To strengthen how natural-built capitals can be assessed and strengthened, the research advances the state of art for modeling complex urban stormwater systems at a regional scale. The strategy is to build from widely used models for engineering design, so that products of the research can be more easily adopted by coastal communities, and to integrate them into a more holistic modeling system.
Lastly, the hub structure of this project provides the opportunity to foster convergence across the project team’s expertise that ranges from hydrologic engineering and ocean science, to architecture and landscape design, to environmental justice and environmental psychology, to social work and community engagement. The project has three primary broader impact goals.
The first is to broaden participation in Science, Technology, Engineering, and Math (STEM). To achieve this goal, the project team will provide opportunities for eight undergraduate students and one graduate student at Norfolk State University (NSU) — a historically Black university located in Norfolk, Virginia — a partner community for the project.
The project aims to create a long-term partnership between NSU and the University of Virginia to capitalize on their shared interest in climate resilience, and to create authentic and meaningful connections with the local community. The second broader impact goal is outreach and education. The project team will strengthen existing efforts in STEM education to reach public K-12 students: a Learning Barge co-developed between UVA and the Elizabeth River Project (ERP) and the Schoolyard-Long Term Ecological Research (SLTER), a project that leverages NSF support to teach students living on Virginia’s coast about climate resilience.

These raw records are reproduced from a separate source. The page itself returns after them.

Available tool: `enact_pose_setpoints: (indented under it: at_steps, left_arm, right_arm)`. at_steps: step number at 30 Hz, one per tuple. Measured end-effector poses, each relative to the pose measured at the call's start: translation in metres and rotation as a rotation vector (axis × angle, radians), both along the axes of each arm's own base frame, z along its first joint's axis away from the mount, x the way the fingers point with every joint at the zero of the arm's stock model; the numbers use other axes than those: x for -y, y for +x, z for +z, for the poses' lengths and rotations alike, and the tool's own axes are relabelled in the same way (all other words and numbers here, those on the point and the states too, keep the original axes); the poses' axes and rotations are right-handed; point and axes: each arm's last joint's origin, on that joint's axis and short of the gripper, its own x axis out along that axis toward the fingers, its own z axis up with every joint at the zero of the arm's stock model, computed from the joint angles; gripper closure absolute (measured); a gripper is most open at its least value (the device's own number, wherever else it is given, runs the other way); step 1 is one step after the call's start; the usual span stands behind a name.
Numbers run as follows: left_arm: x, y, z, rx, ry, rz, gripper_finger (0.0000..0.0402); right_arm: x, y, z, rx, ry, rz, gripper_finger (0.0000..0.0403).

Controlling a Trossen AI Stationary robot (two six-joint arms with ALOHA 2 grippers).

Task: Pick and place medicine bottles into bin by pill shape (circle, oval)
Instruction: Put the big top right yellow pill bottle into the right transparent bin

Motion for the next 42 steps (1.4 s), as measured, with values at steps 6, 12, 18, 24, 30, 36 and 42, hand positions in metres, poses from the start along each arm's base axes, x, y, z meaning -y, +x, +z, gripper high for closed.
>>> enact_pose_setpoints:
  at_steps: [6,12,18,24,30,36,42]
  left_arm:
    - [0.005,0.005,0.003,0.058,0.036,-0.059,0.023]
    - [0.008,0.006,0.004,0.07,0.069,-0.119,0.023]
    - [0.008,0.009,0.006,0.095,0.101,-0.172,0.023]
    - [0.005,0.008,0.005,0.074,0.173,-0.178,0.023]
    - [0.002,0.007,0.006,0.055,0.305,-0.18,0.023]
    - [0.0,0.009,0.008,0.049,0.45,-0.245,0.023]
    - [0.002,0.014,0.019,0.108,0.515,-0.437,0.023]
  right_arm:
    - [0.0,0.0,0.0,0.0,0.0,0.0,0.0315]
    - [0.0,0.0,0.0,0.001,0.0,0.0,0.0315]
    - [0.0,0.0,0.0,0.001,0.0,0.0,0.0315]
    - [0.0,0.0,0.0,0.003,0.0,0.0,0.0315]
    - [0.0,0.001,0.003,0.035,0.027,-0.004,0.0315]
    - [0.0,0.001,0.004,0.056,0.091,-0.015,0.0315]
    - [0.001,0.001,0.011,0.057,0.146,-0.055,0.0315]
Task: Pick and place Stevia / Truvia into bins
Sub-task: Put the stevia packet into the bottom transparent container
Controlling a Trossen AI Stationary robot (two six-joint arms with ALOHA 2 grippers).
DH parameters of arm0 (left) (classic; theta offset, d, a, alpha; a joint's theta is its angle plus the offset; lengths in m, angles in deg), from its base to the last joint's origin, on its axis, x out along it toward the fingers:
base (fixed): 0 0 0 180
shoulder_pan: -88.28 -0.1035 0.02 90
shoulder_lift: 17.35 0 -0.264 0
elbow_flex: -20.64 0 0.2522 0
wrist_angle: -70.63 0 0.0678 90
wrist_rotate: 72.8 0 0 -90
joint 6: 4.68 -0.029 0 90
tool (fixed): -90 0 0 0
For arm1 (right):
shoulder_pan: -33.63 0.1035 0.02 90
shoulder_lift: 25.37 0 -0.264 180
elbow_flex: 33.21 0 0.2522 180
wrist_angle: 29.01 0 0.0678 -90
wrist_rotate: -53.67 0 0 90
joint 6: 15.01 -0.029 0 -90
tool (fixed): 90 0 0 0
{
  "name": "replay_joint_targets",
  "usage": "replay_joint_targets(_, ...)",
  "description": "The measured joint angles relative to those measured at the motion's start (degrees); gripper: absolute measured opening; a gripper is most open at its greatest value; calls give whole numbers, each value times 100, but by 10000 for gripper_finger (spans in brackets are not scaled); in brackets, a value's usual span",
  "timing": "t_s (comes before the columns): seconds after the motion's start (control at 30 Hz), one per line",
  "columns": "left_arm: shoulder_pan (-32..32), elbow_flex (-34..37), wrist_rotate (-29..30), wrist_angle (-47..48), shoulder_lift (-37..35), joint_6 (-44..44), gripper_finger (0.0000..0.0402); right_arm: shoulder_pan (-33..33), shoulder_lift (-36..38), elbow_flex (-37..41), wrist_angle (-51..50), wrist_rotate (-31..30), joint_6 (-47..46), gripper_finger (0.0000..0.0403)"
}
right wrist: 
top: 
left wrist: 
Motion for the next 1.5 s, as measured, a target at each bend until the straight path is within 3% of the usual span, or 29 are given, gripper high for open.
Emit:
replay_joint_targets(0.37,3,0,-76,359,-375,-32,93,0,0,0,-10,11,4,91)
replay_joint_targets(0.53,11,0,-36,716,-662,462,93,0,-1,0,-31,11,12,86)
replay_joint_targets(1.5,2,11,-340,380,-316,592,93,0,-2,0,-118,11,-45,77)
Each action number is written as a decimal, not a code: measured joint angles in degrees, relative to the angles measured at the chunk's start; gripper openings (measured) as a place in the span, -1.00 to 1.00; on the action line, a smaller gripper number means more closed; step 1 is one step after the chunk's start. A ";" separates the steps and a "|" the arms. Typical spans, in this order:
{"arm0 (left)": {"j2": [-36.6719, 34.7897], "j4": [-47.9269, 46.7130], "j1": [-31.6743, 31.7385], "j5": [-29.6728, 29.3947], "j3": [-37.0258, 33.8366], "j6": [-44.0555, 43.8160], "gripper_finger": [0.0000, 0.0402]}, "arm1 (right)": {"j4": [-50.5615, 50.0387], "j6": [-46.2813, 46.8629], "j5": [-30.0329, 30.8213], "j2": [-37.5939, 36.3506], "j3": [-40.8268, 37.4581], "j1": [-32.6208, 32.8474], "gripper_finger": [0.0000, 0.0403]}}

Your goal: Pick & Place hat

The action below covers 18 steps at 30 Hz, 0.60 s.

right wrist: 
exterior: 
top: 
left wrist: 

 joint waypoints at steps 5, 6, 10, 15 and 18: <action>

The third broader impact goal of the project is to have a positive effect on the well-being of the local partner communities. One way this will be assessed is through studying mental health and well-being co-benefits of green infrastructure interventions co-designed and implemented through the project
This award reflects NSF's statutory mission and has been deemed worthy of support through evaluation using the Foundation's intellectual merit and broader impacts review criteria.